As the nation celebrates Mahatma Gandhi’s birthday this year, it is important to reinstate the larger vision of Swaraj of the Father of the Nation that advocated for inclusive and sustainable development based on the principles of education with character, work with ethics, and professional morals and promotion of mass entrepreneurship to ensure zero unemployment for a populous country like India. For Mahatma Gandhi, mere urbanization was no answer for development as the soul of India lives in its villages. As such his vision of sustainable development need to be realized in modern times of technology innovations by creating clusters of high-tech smart villages so the cause of economic growth and environmental sustainability can be addressed with clarity and with conviction. In this article, the authors have presented a strong case for making the vision and philosophy of  Mahatma Gandhi relevant to Young India, as they are the future and have the potential to create the India of our dream.

The 153rd birth anniversary of the father of the nation, Mahatma Gandhi should bring a renewed inspiration and hope to young India to nurture peace, harmony, righteous conduct, and a way of life akin to a blissful new world that we all are looking forward to. Specially now, that India is cruising on the pathways of growth and development, powered by the innovative genius of young India, the positive environment created by the programs and policies of New India and the infrastructure push by the government of India. It is high time that we, as a nation, begin to invest on people in building their mindset tuned to peace, harmony, responsibility, simplicity, and sustainability.

India’s impressive recovery from the prolonged slowdown of COVID-19 has truly mesmerized the world, as the advanced nations are still reeling under the great economic recession. It is, therefore, important for a nation like India, that on one hand, the wheels of engines of economic growth should continue to run fast, on the other hand, the innovative genius of young India should propel the chariot of inclusive and sustainable development by engaging themselves deep into scientific advancements, technology innovations and social businesses that shall provide a renewed thrust to the Nation’s economy and a major boost to social and environmental sustainability.

Gandhi’s Larger Vision of Swaraj

It is also important to realize that for the young India prosperity alone would have no meaning unless it is associated with engagement in useful productive work and that too in an environment of blissful living in harmony and peace. Mahatma’s larger vision of Swaraj was intrinsically associated with the infinite opportunities to manifest the potential of the vast population of India, that had practised, for millions of years and presented to the world, a life philosophy of inclusive and sustainable economic growth with inbuilt layers of happiness and social cohesion. For the Indian mind, the purpose of life was not limited merely to material gains but was integral to living a life full of divine bliss and inner peace.

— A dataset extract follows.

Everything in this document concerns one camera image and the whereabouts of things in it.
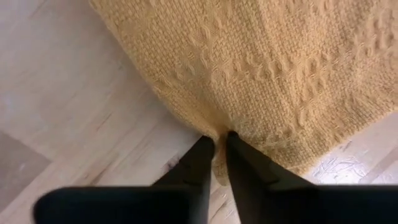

Mahatma’s emphasis on engaging people of all walks of life into mass entrepreneurship that promotes micro, small, and medium enterprises based on productive utilization of the vast talent pool and natural resources, available in a tropical country like India was conceived from the point of view of his deep concern for inclusiveness of the economic growth. This was in contrast with the models of economic growth practised by the western world based on mass production in economic zones, concentrated in the pockets close to megacities and metropolitan towns that India became so accustomed to during the last 75 years of independent India.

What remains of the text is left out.